One of her solutions: single-cell profiling tools that distinguish between what you want to eradicate (HIV-infected cells) and what you want to keep safe (uninfected immune cells). “For every flower and weed and plant in this lawn you have, we’re going to look at each one of them; then using genome mapping or single cell RNA-Seq analysis, we can find which cells have HIV.” The cells are then analyzed to find out “what is special about these infected cells, why they can survive, why they can proliferate, and are there specific markers that we can use as therapeutic targets so we don’t kill the uninfected immune cells that are important to us.”
Although she wanted to use single-cell analysis, Ya-Chi wasn’t trained in this field. So she collaborated with Yale researcher Dr.

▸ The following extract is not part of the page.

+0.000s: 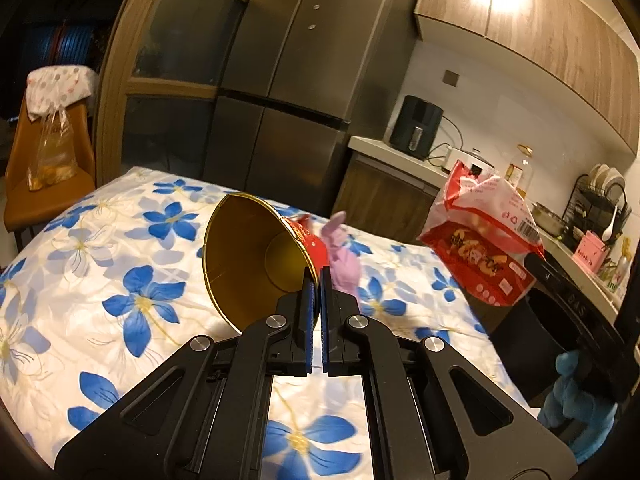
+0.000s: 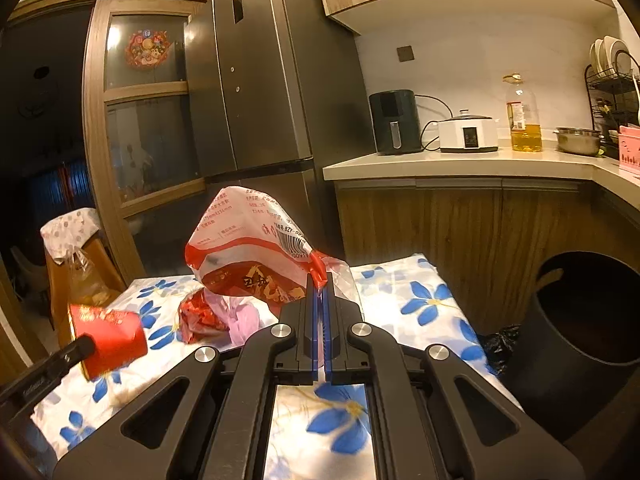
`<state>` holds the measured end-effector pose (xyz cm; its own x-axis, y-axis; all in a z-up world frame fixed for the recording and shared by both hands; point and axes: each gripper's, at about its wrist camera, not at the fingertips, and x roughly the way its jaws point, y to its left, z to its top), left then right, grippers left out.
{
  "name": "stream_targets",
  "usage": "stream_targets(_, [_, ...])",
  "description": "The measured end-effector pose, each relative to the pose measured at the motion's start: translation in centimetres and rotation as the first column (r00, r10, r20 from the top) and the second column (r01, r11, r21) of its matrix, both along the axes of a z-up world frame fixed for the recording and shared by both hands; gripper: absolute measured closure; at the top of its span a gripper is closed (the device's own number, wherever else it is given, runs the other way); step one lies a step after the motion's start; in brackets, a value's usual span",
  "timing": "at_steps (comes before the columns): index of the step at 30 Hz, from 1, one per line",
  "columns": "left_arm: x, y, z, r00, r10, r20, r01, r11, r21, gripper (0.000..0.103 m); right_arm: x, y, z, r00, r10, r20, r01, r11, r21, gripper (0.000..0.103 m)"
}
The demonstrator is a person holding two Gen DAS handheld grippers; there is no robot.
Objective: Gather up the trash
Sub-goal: 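Carry the red cup and red snack bag over the black bin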
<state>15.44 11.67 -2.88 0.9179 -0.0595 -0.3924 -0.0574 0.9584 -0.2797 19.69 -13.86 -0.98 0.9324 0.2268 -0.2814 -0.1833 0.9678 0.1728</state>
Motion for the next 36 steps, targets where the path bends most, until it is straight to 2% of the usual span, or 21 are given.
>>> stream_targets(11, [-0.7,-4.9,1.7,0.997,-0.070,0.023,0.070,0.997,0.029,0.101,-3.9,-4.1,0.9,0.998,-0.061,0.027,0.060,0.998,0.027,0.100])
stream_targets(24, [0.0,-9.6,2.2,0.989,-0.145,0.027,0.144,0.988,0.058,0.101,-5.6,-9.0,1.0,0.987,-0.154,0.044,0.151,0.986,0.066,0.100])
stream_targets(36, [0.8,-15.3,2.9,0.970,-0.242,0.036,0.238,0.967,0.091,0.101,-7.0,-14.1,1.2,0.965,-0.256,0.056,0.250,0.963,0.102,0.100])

David van Dijk, a single cell bioinformatics expert who had developed machine learning tools that could look at 20,000 gene expressions in a simple plot in order to figure out which cells were important to study further.
Ho said her amfAR grant and the amfAR think tank in which she participated encouraged this “curiosity-driven research that is essential for any field of science to move forward,” as well as collaboration and cross-pollination across different fields to solve questions around curing HIV.
“This is a very good community because people living with HIV tell us their needs, and then we as investigators take these translational approaches, trying to answer this intimidating question both on the basic science side and on the clinical side. …We are all pursuing this similar goal of treating our [study] participants better and providing a cure. And that’s very exciting.”
Chael Needle is amfAR’s senior staff writer.